Schließlich empfehlen wir technologische Lösungen zu testen, um Voreingenommenheit zu minimieren. Beispielsweise können Investitionsplattformen und -instrumente, die speziell auf die Minimierung von Voreingenommenheit und Stereotypisierung ausgerichtet sind, dazu beitragen, fairere und objektivere Bewertungsprozesse zu schaffen, wie etwa durch anonymisierte Pitch-Prozesse. Künstliche Intelligenz kann eingesetzt werden, um Muster in Investitionsentscheidungen zu erkennen und auf mögliche Voreingenommenheit hinzuweisen. Ein solches Tool könnte beispielsweise analysieren, ob weiblich geführte Startups systematisch niedrigere Bewertungen erhalten, und die Investoren darauf aufmerksam machen. Diese Technologien können eine Schlüsselrolle dabei spielen, gleiche Chancen für alle Geschlechter im Startup-Ökosystem zu gewährleisten.“

Veer: „Ich möchte zuletzt betonen, wie wichtig der kritisch reflektierte Einsatz von künstlicher Intelligenz ist. Dr. Bringmann sagt hier ganz richtig, dass KI helfen kann, unbewusste Diskriminierung aufzudecken.
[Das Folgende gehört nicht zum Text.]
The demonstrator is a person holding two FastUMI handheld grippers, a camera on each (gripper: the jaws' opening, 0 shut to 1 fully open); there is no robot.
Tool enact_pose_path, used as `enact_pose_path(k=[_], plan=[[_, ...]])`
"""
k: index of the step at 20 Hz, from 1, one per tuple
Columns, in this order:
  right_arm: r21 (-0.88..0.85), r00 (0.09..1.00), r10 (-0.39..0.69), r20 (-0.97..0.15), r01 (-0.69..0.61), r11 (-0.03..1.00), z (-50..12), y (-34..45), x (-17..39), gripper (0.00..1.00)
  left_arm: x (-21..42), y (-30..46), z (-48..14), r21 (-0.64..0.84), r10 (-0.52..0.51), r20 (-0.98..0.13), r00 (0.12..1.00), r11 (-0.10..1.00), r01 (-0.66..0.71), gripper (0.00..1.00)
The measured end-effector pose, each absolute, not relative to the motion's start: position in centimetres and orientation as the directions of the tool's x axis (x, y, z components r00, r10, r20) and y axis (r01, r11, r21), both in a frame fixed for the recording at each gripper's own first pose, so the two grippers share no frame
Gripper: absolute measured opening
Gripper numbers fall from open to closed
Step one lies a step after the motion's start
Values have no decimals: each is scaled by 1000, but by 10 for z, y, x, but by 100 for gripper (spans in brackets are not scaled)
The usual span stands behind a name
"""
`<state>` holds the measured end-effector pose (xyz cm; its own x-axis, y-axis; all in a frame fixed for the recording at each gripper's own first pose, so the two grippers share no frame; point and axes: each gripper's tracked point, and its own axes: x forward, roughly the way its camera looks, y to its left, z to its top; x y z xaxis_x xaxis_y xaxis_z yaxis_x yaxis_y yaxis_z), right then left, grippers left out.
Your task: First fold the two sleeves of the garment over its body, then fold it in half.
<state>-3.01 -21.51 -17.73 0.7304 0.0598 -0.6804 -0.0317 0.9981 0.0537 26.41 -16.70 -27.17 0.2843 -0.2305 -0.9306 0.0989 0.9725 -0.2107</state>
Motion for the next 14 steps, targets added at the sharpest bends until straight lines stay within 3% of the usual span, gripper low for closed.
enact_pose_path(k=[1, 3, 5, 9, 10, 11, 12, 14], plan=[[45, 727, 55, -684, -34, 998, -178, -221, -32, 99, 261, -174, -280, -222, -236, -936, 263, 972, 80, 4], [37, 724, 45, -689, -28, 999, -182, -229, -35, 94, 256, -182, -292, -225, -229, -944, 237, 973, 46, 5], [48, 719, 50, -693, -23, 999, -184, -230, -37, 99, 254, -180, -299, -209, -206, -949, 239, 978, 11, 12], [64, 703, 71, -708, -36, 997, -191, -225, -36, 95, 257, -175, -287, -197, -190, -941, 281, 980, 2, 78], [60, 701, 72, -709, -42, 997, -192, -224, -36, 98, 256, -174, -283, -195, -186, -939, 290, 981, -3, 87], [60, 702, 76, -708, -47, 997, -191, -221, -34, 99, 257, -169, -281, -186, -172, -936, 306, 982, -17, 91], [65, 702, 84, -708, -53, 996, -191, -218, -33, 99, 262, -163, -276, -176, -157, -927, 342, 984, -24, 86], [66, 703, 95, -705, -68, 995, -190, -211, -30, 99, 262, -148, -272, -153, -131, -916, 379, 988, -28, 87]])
Voraussetzung hierfür ist, dass Investoren systematisch Daten erheben und das Geschlecht der Gründer*innen ebenfalls erhoben wird. Zudem muss die Datenanalyse im Vordergrund stehen. Werden Algorithmen lediglich dazu genutzt, um vermeintlich optimale Entscheidungen auf Basis vergangener Investitionen vorherzusagen, so wird der Gender-Bias verstärkt.“

Wir sagen herzlich Danke für das Interview, das Dr. Sofia Delgado für die KSG führte. 

Die Einreichungsfrist für die Vergabe des Entrepreneurship Research Awards 2024 für herausragende Forschungsarbeiten endet voraussichtlich Mitte/Ende Mai 2024.